Scientific classification
- Kingdom: Animalia
- Phylum: Chordata
- Class: Actinopterygii
- Order: Acanthuriformes
- Family: Lutjanidae
- Genus: Caesio
- Species: C. caerulaurea
- Binomial name: Caesio caerulaurea Lacepède, 1801
- Synonyms: Smaris mauritianus Quoy & Gaimard, 1824; Caesio maculatus Cuvier, 1830; Caesio azuraureus Rüppell, 1830; Caesio nori Montrouzier, 1857;

= Caesio caerulaurea =

- Authority: Lacepède, 1801
- Conservation status: LC
- Synonyms: Smaris mauritianus Quoy & Gaimard, 1824, Caesio maculatus Cuvier, 1830, Caesio azuraureus Rüppell, 1830, Caesio nori Montrouzier, 1857

Species of fish

Caesio caerulaurea, the blue and gold fusilier (not to be confused with Caesio teres), blue fusilier, gold-band fusilier or scissor-tailed fusilier, is a species of marine fish in the family Caesionidae.
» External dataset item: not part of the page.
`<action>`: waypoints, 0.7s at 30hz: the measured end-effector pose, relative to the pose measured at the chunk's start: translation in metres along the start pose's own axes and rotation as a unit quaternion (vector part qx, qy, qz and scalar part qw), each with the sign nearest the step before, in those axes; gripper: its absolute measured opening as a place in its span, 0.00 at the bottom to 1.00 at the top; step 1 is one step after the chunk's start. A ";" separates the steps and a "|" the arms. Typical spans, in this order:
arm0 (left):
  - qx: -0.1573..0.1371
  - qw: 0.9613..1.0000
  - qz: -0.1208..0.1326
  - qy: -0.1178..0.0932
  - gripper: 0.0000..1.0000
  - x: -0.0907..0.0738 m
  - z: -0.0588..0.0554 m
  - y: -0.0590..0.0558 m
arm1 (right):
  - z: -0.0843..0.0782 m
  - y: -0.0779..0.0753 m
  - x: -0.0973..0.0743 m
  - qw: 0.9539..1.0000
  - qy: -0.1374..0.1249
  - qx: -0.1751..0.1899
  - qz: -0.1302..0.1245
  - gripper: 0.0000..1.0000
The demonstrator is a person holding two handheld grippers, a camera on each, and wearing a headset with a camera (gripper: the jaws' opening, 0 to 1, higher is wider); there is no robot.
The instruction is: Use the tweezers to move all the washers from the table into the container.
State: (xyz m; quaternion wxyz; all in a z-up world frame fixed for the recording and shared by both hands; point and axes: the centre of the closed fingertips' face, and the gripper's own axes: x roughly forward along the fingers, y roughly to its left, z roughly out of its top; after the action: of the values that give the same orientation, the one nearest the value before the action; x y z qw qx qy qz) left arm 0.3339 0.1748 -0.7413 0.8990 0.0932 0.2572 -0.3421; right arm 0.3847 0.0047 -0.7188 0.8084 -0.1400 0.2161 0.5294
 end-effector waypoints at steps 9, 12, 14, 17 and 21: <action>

It is widespread throughout the tropical waters of the Indo-Pacific area, including the Red Sea.

==Taxonomy==
Caesio caerulaurea was first formally described in 1801 by the French naturalist Bernard Germain de Lacépède with the type locality given as Molucca in Indonesia. Lacépède used the name Caesio caerulaureus, although this was later corrected to C. caetulaurea as Caesio is feminine, creating a new genus. In 1876 the Dutch ichthyologist Pieter Bleeker designated C. caerulaurea as the type species of the genus Caesio. The specific name caerluaurea is a derived from caeruleaus meaning "sky blue" and aureus which means "golden", a reference to the blue back and yellow flank stripe Lacépède described.

==Description==
Caesio caeruaurea has a quite deep, fusiform, elongated body which shows moderate lateral compression. There are small conical teeth in the jaws as well as on the vomer and the palatine. The dorsal fin has 10 spines and 14–16 soft rays while the anal fin contains 3 spines and 10–12 soft rays. The dorsal and anal fins have scales. This species attains a maximum total length of 35 cm, although 25 cm is more typical. The overall colour of this fusilier is bluish fusilier changing to white on the underside. There is a yellow or golden stripe over the lateral line bordered on both sides by a thin white to pale blue stripe which continues as blackish streaks on both lobes of the forked caudal fin, creating the appearance of scissors.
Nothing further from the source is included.